- Exercise aim
Reproduce verbatim only the lines from the one containing "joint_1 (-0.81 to" through the last line below, both included.

- Dataset content
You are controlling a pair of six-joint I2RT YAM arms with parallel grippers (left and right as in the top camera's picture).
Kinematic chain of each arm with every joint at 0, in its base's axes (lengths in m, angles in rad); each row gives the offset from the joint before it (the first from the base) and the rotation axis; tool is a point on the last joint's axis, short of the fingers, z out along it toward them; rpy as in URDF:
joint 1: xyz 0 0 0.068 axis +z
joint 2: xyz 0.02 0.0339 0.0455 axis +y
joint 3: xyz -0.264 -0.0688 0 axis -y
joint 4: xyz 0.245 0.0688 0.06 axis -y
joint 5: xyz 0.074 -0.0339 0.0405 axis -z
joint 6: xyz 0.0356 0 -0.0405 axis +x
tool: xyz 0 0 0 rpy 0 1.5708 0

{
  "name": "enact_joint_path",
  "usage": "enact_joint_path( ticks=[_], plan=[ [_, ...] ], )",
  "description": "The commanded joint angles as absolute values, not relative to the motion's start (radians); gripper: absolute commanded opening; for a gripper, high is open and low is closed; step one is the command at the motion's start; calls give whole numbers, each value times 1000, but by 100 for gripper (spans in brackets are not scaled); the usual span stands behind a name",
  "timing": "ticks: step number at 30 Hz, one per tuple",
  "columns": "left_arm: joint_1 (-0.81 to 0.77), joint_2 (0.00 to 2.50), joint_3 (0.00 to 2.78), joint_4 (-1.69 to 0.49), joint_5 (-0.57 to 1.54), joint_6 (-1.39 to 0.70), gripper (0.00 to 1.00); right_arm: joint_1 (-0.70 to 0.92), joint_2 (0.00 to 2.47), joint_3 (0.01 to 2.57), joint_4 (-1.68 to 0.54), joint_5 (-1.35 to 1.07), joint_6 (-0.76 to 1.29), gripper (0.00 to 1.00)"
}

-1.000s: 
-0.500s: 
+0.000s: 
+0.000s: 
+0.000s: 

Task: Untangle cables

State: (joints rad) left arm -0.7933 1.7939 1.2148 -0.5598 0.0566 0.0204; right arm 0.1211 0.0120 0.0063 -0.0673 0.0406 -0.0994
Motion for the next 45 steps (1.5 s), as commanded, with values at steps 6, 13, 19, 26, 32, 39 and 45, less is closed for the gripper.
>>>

- Response
  "columns": "left_arm: joint_1 (-0.81 to 0.77), joint_2 (0.00 to 2.50), joint_3 (0.00 to 2.78), joint_4 (-1.69 to 0.49), joint_5 (-0.57 to 1.54), joint_6 (-1.39 to 0.70), gripper (0.00 to 1.00); right_arm: joint_1 (-0.70 to 0.92), joint_2 (0.00 to 2.47), joint_3 (0.01 to 2.57), joint_4 (-1.68 to 0.54), joint_5 (-1.35 to 1.07), joint_6 (-0.76 to 1.29), gripper (0.00 to 1.00)"
}

-1.000s: 
-0.500s: 
+0.000s: 
+0.000s: 
+0.000s: 

Task: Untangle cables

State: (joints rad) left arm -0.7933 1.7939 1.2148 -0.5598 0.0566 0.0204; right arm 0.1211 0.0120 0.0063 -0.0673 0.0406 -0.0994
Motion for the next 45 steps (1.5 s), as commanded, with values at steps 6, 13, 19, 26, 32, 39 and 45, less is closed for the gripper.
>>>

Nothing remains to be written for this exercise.